I can see only the first two paragraphs but that’s plenty. Iain Gately in The Sunday Times:
It’s been nearly six months since we were first asked to work from home, and one of the early silver linings of lockdown was — I think we can all agree — not having to spend a large proportion of every morning and evening with our nose pressed into a stranger’s armpit on a packed train or bus.
But, with a half a year to reflect, did we wish our commutes away too readily? If you’re not back at your desk, isn’t a small piece of you missing that daily ride to and from the office? For many of us, the commute is part of who we are — and it serves a useful purpose.
Oh yes, I’m sure millions of people are missing the privilege of squandering a huge amount of money and an even huger amount of time to get from where they live to where they work. I’m sure they miss the expense and tedium and discomfort and waste. Who wouldn’t rather be sitting in a crowded train or a boring car going from X to Y than taking a walk or playing with the kids or slicing up some veggies from the garden?
It’s remarkable that the press always has money to pay for such idiotic navel-gazing but never enough to pay for competent reporting.
One of the things I don’t miss about going to work is the commute. Also the constant negative messages I receive. And the boring meetings (these are still held, but many fewer, and they are easier to deal with if I can work on important things when they are droning on about irrelevant trivia). Really, all I miss about work is walking around a beautifully landscaped canvas, having face-to-face time with my students instead of seeing their name on a computer screen since they have all been told by the school to keep their cameras off (if we had decent bandwidth, we might be able to see faces), and being able to take my students on real field trips instead of virtual ones.

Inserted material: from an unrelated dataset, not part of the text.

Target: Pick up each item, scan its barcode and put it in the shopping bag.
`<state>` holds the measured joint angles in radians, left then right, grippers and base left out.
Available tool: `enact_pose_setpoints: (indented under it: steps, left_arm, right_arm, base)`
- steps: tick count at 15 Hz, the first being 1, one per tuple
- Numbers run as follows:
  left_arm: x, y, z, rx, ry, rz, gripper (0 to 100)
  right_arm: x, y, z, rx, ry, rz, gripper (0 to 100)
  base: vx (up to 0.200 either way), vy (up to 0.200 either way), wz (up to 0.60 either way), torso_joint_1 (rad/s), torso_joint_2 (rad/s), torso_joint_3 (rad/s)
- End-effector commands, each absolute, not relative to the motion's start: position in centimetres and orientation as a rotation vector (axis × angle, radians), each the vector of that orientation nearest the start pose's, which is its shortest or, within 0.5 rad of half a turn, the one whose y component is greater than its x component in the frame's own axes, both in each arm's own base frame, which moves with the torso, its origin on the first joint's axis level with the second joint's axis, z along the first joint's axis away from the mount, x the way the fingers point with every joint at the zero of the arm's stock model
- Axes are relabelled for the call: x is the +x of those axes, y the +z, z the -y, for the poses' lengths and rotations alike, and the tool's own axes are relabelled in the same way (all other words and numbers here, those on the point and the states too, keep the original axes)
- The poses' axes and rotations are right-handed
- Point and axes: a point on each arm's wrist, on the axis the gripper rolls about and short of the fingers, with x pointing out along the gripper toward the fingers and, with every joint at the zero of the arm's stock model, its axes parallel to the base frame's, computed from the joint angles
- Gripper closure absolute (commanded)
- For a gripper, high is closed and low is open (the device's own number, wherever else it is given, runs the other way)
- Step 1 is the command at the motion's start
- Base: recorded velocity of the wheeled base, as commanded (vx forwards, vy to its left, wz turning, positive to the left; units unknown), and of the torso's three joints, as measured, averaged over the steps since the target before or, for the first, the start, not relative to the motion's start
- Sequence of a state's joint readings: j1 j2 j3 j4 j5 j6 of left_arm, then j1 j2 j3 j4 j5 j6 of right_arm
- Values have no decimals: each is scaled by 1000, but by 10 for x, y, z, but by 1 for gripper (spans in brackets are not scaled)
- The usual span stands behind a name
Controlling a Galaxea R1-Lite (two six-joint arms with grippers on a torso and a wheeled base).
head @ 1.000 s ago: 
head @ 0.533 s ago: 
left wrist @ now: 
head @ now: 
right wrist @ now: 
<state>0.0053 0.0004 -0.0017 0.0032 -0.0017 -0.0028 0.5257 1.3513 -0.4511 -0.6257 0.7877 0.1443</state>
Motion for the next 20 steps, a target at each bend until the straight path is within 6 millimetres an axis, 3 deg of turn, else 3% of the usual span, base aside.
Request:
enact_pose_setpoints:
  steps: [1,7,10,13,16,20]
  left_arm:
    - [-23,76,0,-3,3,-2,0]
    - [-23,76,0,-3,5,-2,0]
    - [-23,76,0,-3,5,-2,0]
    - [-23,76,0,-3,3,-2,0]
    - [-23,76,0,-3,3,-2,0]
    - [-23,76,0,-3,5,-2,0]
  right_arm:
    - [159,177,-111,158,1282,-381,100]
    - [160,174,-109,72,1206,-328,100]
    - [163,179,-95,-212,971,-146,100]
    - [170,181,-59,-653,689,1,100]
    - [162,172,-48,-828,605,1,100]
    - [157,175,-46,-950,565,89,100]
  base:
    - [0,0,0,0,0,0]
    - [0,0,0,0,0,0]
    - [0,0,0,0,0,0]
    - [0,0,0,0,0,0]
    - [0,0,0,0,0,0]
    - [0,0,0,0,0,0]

No, a small part of me isn’t missing the commute, as I’m still commuting.
My commute was very short – 30-35 minutes walking, 20-25 minutes cycling, or 15 minutes by tram. I don’t miss it, but it was daily exercise and made a break between work and home. I got into a bad habit (now broken) of having a drink at 5pm to mark the break instead.
However that’s not typical. A friend of mine who works in London had a 3-4 hour commute, which cost her £££, and really meant she had no life after work during the week. London commutes are horrific.
Commuting is a fairly odd, modern phenomenon, only possible with fast transport, which has screwed up our cities in many ways. I do wonder whether the city centre, where I used to work, will become more residential, as more and more people working from home.
The commute should be relegated to the past. We need more people working from home, not fewer. Of course, all of the below is hypothetical and simplistic, but it wouldn’t seem wildly implausible if it happened in a sci-fi novel.
1. The more people work at home, the less need there is for people live near their place of employment.
2. This means there is less pressure to live in large cities.
3. So people can live in more of the country, reducing overpopulation as people move from cities to towns.
4. So property values in cities decreases with demand and property value elsewhere increases with demand, alleviating housing costs for those who cannot move for whatever reason.
5. With more people in towns, businesses have incentive to follow, thereby reinvigorating smaller communities.
6. Living and working from home in a smaller community, people have greater opportunity and ability to know their neighbors, ameliorating the loneliness epidemic.
7. With people moving from mostly blue areas to red ones, geographic political polarization is lessened.
8. With lessened geographic polarization, people are less likely to live within ideological bubbles, and politicians are incentivized to campaign to the nation rather than to the electoral map.
NiV
#3 Hell fucking no, that just moves more people and more cars to the country. Even with 0 commute miles you need to buy food, visit doctors, etc and none of that is in the country. It definitely does not reduce the population.
#4 Dream on
#5 Hell fucking no, that just means more cars needed more often and now for city people who didn’t used to require a car. Plus cities would have to subsidize infrastructure to the super inefficient country communities. I like small towns, they should just stay that way.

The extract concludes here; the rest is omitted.